TO DO:
An exact copy is needed of the lines from the one that contains "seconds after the" through the final line of the data below, with pictures left out.

RAW DATA:

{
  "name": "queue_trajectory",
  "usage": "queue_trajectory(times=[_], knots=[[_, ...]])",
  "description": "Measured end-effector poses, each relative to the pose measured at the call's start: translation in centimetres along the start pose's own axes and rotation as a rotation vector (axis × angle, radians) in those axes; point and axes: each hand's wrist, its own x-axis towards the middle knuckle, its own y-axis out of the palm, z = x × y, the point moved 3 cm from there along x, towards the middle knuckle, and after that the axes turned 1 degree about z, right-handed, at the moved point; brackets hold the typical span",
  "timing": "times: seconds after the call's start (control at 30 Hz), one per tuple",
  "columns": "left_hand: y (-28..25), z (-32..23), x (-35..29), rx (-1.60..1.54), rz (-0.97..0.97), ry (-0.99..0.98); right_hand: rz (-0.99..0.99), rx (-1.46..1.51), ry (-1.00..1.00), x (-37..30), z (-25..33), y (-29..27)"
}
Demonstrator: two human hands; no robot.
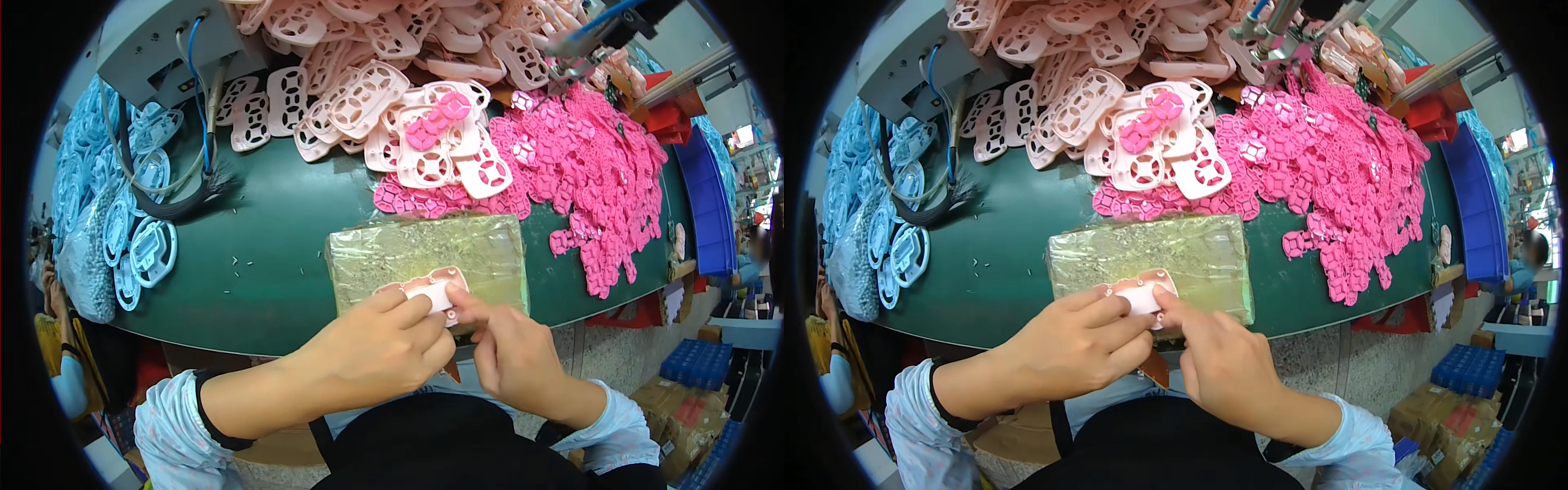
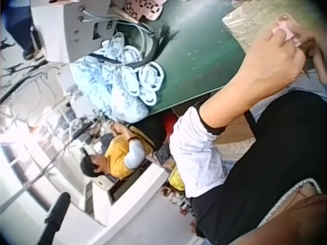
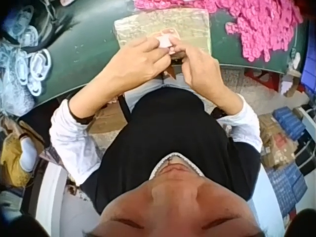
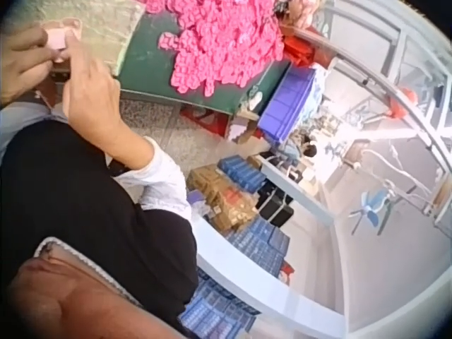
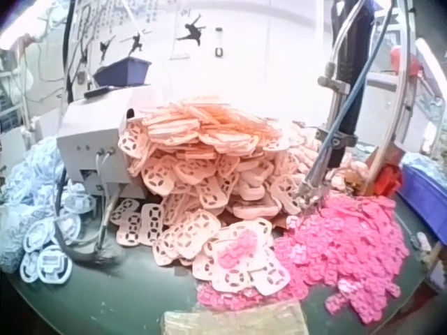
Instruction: Assemble electronic toys by inserting circuit boards into plastic housings and securing them with a pneumatic screwdriver.
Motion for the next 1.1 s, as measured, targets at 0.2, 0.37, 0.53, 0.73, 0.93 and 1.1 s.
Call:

TASK SOLUTION:
  "timing": "times: seconds after the call's start (control at 30 Hz), one per tuple",
  "columns": "left_hand: y (-28..25), z (-32..23), x (-35..29), rx (-1.60..1.54), rz (-0.97..0.97), ry (-0.99..0.98); right_hand: rz (-0.99..0.99), rx (-1.46..1.51), ry (-1.00..1.00), x (-37..30), z (-25..33), y (-29..27)"
}
Demonstrator: two human hands; no robot.
Instruction: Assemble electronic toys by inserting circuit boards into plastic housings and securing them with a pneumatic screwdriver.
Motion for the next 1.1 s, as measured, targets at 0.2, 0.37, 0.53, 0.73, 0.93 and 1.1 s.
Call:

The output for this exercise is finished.